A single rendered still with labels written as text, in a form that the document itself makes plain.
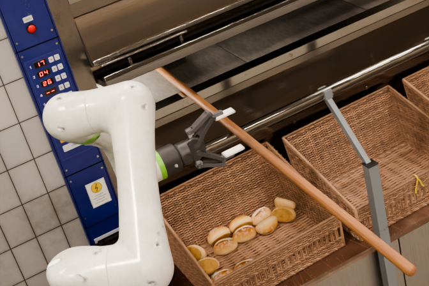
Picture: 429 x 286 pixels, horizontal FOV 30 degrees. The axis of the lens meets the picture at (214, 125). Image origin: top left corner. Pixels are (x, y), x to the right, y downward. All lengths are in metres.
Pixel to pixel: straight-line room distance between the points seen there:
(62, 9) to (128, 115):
---
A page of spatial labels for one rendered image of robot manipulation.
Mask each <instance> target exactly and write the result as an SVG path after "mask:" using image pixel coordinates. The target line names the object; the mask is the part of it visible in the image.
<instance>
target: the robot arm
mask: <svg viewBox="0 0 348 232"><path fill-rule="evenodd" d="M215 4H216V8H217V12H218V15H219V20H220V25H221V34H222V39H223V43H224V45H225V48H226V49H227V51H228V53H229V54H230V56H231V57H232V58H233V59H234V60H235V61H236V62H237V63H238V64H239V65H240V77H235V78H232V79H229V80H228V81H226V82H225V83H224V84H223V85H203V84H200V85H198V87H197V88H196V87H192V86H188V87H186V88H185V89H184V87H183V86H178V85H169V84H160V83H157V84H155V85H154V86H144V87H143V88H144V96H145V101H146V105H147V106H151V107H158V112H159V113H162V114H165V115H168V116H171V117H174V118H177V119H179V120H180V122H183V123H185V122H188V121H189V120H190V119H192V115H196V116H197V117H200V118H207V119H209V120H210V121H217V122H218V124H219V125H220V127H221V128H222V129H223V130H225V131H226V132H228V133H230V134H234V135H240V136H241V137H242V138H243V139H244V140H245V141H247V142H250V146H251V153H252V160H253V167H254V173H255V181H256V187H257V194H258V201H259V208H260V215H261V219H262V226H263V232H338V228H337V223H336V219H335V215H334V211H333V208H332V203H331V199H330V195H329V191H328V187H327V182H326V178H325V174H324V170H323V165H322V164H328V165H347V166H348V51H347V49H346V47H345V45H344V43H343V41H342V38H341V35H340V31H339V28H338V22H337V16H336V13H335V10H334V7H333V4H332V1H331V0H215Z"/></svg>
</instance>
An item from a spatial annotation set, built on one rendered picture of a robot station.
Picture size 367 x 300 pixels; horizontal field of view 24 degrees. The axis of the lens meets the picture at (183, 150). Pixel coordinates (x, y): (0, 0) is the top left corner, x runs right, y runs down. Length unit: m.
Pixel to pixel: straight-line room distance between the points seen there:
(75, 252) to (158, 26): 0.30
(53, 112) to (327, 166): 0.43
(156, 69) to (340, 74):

- [PROBLEM TO WORK ON]: Print only what lies in the material above starting at the line with "Picture size 367" and ending at the line with "(156, 69) to", every line exactly as given.

- [RESULT FOR THIS EXERCISE]:
Picture size 367 x 300 pixels; horizontal field of view 24 degrees. The axis of the lens meets the picture at (183, 150). Pixel coordinates (x, y): (0, 0) is the top left corner, x runs right, y runs down. Length unit: m.
Pixel to pixel: straight-line room distance between the points seen there:
(75, 252) to (158, 26): 0.30
(53, 112) to (327, 166): 0.43
(156, 69) to (340, 74):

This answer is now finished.